Powering Your PBL Course: Driving Questions

May 23, 2016
Alix Horton

Alix Horton


This blog post is part three of a series designed to support you as you plan for an upcoming school-year dedicated to deeper learning for your students via Project Based Learning.  Many thanks to Drew Schrader for collaboration on this series, which is cross-posted on his awesome blog, Learning Habit. Thanks to Erica Snyder at Teaching Channel for all her help with these posts as well.  You can check out her work here.  You can find the other posts in the series here:



Powering Your PBL Course: Driving Questions

Assuming you’ve taken care to get clear on your key course content objectives as well as the deeper learning skills you and your school value, you are in position to start working on one of the most enjoyable, though challenging parts of project-based learning design: crafting driving questions.

A key premise of project based learning is that much of what we will learn during our lives will happen in the context of solving some sort of problem or challenge. PBL is about cultivating student inquiry. While you will come to develop your own take on driving questions and how they function in your own project design and facilitation, a good starting point is to think of driving questions as open-ended questions that invoke the big ideas or themes addressed in the project. You might think of them as the kinds of questions people in your field have asked in order to arrive at the the knowledge represented in your power standards. The role of the driving question is to provide an overarching focus for the project for you as facilitator and to stimulate student thinking and deep inquiry.

This is easier to see with examples from some NTN Model Projects:

Notice the driving question points to possible project ideas, but probably isn’t the actual project “ask.” We find it useful to think of the driving question as the more general, conceptual and transferrable question and the project as an opportunity to explore a more particular scenario that makes the abstract driving question concrete and approachable.

For those with a UbD background, driving questions are very similar to essential questions and this first chapter from McTighe and Wiggins is a great extended read to get you thinking about these and other sorts of questions in your class.  In particular, their discussion of topical essential questions probably zeros in on the right level of specificity to ensure good alignment to power standards for your course while being general enough to ensure broad application.

The chapter includes a number of additional examples you might find useful as well.

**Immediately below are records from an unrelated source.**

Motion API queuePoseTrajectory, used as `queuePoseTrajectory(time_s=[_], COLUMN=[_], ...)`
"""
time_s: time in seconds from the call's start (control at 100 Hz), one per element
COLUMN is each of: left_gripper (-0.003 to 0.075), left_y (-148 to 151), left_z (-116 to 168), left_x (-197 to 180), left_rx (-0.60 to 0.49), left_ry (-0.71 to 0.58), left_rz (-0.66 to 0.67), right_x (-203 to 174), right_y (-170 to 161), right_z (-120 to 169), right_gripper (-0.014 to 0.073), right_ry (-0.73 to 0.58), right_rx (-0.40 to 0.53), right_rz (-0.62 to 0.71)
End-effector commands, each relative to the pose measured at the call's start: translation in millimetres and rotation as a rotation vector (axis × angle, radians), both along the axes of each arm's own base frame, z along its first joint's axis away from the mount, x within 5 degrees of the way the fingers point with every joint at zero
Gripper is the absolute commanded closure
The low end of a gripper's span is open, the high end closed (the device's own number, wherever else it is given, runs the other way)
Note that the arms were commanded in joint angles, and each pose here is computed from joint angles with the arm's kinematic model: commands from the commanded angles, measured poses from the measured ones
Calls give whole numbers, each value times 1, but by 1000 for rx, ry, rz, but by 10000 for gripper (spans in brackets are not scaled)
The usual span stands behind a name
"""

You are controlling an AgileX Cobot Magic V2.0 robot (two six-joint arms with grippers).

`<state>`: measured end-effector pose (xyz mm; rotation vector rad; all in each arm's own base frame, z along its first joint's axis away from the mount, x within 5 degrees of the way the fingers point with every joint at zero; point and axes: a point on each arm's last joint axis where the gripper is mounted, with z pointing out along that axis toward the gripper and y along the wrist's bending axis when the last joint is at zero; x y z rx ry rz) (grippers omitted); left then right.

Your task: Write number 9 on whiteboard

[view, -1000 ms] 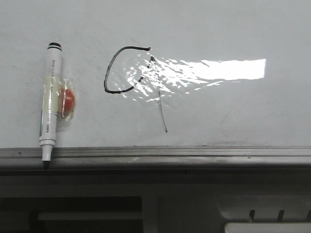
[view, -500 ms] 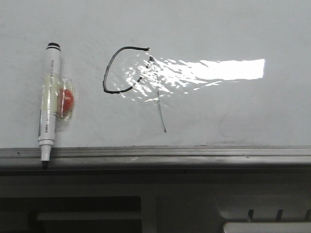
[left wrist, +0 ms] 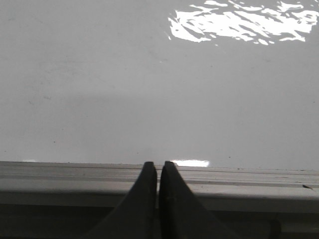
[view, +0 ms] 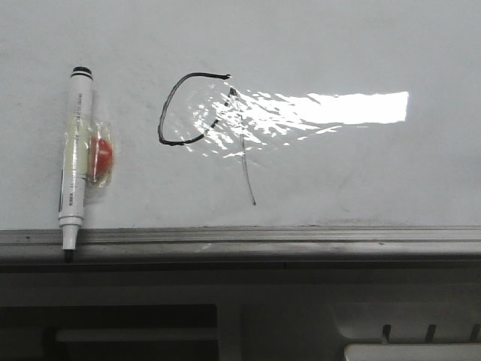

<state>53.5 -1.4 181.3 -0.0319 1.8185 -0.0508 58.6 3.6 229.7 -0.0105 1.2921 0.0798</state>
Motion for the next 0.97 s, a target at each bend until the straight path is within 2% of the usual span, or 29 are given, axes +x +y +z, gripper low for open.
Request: queuePoseTrajectory(time_s=[0.0, 0.1, 0.3, 0.96], left_gripper=[740, 740, 740, 740], left_y=[0, 0, 0, 0], left_z=[-8, -7, -7, -7], left_x=[0, 1, 1, 1], left_rx=[-22, -22, -22, -22], left_ry=[-36, -37, -39, -39], left_rz=[7, 7, 7, 7], right_x=[-3, -2, -6, -6], right_y=[-5, -9, -10, -10], right_z=[-16, -30, -55, -55], right_gripper=[664, 664, 664, 664], right_ry=[89, 238, 517, 516], right_rx=[9, 21, 30, 11], right_rz=[-85, -152, -170, -172])
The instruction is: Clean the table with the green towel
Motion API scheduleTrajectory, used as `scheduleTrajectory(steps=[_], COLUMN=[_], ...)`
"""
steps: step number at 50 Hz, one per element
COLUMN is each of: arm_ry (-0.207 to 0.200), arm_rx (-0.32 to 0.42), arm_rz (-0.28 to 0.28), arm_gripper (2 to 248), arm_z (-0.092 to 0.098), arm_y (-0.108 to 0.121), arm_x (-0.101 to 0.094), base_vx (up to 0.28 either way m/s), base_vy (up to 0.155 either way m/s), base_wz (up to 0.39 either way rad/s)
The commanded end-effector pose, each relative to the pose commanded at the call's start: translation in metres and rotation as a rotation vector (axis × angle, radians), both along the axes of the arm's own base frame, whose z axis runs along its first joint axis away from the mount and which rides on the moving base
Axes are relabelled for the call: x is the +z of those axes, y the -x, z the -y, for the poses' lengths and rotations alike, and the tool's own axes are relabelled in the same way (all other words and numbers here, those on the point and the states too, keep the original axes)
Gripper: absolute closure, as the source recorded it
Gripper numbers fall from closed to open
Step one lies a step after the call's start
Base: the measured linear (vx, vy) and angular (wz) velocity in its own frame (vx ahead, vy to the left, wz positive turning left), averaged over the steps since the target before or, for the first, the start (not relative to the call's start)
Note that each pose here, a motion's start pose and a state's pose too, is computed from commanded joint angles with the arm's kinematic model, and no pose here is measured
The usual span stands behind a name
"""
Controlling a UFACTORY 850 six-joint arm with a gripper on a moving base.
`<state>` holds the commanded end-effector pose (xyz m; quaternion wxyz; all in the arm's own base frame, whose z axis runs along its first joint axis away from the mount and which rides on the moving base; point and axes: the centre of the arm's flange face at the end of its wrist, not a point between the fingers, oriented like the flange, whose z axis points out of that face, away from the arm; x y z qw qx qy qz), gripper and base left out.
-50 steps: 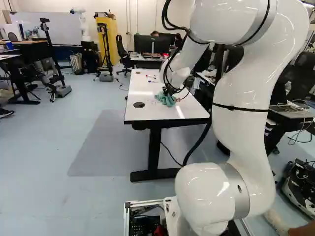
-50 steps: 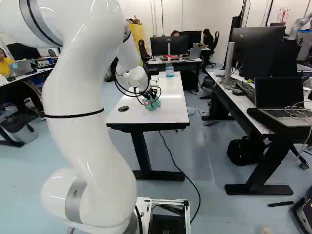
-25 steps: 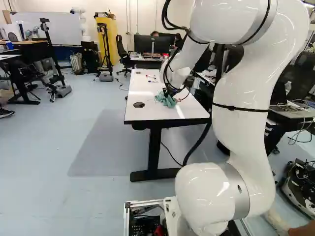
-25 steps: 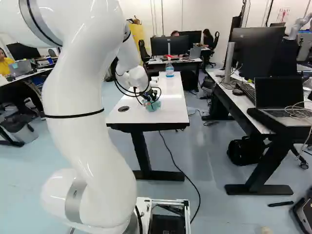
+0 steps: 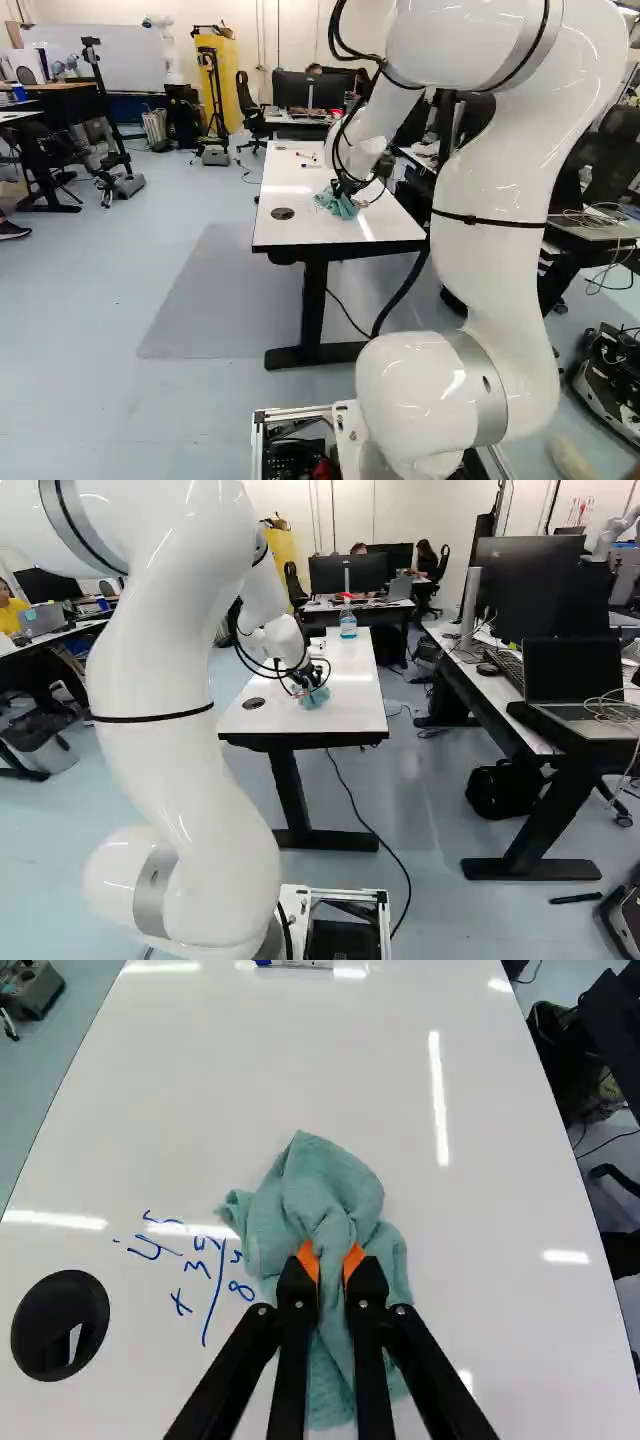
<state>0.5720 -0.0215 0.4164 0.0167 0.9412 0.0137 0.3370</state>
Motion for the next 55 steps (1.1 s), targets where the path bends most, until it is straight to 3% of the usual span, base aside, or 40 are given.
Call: scheduleTrajectory(steps=[12,36,55], arm_ry=[0.0,0.0,-0.001], arm_rx=[0.014,0.074,0.127], arm_rz=[0.008,0.026,0.032], arm_gripper=[204,204,204], arm_z=[-0.008,-0.044,-0.077], arm_y=[-0.013,-0.043,-0.048], arm_x=[-0.001,-0.003,-0.004], base_vx=[0.0,0.0,0.0], base_vy=[0.0,0.0,0.0], base_wz=[0.0,0.0,0.0])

As long as we are dishing out terminology, many of our teachers find having students generate a “problem statement” as part of their entry into the project to be a useful move. Problem statements often take form of:

  • How do we as <role in the project>
  • Do <task the project lays out>
  • So that <desired effect for the task>

We are not going to spend time on project ideation and problem statements in this post. We point to the distinction here to show how different questions can carry different parts of the project-design burden.  The driving question anchors the key conceptual ideas and helps with tuning the core content in the power standards. Students craft problem statements to help define the work of the project for themselves.

Many teachers enjoy creating their driving questions, but it is also challenging.  Some questions you might use to guide your own driving question creation:

  • Is it provocative? Does it help stimulate thinking and questions and point to what makes content important?
  • Is it open-ended? Driving questions are best when informed people can disagree about the answer.
  • Does it require support and justification?  Insisting answers go beyond personal opinion necessitates deep content engagement and reinforces the value of having an informed perspective.
  • Does it go to the heart of a discipline or topic? Driving questions ought to require an understanding of key content knowledge and ought to reflect standards and disciplinary frameworks.
  • Does it connect to or help generalize real-dilemmas in the field? While the driving question is typically not the project, it ought to capture the big idea the project explores.
  • Will students find it interesting? Easier said than done, but merely rewriting power standards or curricular aims as questions rarely generates immediate student interest.

The more of the above a driving question addresses, the more likely it is to do the work you need it to do in the project. Crafting the perfect driving question is an ongoing process of iteration each year. If it seems daunting, take heart in the fact that your intentions for the driving question matter more than your precise wording. So long as you are clear about the key ideas for the project and approach that with an intention to excite student thinking and provoke inquiry, you can feel confident your driving question reaches a level of “good enough” even as you revise and refine.